» **EXERCISE INPUT**:
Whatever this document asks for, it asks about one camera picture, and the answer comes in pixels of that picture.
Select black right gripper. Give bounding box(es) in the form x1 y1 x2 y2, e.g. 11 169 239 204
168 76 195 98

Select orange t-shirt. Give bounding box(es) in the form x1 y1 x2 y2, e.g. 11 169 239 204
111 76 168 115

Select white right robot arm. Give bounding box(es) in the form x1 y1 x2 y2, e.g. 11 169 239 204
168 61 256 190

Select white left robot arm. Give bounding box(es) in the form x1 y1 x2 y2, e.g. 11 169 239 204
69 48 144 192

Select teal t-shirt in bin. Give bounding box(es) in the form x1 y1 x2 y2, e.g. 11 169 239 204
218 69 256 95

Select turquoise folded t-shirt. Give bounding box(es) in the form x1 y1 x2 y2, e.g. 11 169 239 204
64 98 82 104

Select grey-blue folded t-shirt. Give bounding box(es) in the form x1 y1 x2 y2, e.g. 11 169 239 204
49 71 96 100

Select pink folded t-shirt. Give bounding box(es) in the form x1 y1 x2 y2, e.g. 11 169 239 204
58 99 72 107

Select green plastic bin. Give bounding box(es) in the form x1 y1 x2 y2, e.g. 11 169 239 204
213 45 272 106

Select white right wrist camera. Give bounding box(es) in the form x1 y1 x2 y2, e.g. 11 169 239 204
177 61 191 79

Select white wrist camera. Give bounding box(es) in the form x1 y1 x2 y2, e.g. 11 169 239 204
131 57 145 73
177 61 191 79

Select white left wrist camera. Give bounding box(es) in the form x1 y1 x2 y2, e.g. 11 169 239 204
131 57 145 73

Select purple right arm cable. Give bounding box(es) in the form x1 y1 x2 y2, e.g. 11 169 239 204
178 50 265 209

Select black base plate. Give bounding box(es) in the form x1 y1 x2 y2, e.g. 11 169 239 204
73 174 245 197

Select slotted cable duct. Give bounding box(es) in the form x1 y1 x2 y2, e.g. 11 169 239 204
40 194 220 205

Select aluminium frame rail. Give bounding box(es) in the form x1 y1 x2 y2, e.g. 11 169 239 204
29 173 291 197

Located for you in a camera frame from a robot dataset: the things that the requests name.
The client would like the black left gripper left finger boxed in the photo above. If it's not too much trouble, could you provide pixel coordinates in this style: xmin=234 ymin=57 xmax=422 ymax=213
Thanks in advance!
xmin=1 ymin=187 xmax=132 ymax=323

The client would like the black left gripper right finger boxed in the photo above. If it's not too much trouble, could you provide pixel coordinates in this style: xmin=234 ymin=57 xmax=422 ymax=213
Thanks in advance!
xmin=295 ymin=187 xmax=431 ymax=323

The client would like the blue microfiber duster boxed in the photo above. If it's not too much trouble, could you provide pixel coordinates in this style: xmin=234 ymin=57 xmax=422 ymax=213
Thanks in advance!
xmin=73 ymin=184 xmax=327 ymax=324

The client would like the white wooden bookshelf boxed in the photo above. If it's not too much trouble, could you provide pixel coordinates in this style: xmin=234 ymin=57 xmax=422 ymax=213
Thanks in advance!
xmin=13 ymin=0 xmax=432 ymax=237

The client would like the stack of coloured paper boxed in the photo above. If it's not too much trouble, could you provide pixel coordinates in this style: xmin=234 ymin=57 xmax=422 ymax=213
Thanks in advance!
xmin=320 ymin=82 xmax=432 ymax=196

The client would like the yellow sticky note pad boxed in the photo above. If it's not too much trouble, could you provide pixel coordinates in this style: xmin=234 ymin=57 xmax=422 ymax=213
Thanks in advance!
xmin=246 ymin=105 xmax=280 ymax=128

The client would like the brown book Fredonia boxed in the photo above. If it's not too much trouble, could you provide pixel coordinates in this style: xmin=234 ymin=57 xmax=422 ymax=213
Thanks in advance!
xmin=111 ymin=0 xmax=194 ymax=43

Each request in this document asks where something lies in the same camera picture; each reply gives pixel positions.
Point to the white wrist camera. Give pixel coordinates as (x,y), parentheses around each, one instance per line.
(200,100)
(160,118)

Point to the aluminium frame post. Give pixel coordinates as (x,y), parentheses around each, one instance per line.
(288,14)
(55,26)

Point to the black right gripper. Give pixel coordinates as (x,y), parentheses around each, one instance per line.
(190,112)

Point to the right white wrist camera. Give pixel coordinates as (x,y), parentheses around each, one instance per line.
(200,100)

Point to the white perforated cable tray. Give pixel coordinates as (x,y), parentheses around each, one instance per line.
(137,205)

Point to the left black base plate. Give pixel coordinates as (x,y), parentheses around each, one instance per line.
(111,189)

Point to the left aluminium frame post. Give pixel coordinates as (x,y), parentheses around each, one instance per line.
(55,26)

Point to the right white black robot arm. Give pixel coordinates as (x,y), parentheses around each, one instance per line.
...
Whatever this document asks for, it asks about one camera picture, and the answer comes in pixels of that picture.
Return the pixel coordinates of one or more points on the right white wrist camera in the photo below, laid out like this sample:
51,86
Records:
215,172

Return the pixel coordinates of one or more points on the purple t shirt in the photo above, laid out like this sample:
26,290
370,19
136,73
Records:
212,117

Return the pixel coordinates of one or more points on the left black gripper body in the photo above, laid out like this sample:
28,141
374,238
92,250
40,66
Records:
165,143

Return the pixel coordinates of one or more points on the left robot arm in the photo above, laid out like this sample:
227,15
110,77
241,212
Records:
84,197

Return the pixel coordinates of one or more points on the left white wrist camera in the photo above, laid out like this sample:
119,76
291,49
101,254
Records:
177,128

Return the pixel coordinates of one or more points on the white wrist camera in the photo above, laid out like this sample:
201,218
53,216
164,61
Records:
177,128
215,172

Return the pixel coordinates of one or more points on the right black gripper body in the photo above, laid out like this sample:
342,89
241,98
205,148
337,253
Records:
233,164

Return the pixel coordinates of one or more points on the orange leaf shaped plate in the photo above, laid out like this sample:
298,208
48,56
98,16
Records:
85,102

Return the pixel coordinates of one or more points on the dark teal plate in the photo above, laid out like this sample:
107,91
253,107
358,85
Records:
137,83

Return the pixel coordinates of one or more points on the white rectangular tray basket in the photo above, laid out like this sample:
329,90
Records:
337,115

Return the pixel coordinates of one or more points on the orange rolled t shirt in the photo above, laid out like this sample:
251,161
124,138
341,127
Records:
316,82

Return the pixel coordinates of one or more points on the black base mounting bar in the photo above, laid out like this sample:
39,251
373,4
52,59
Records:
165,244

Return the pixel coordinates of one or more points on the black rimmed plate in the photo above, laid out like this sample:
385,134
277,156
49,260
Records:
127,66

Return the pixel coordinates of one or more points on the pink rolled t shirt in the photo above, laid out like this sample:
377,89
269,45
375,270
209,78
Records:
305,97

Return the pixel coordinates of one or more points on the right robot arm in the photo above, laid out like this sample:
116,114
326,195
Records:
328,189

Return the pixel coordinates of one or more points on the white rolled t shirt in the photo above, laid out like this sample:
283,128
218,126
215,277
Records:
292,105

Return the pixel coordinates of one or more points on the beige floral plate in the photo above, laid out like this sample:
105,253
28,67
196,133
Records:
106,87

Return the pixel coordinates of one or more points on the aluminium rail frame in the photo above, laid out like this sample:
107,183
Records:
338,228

» **WHAT YOU SHOULD DO**: Respond with a number only, the count of lines in the entries where the string "finger" occurs.

» **RESULT OF THE TASK**: 2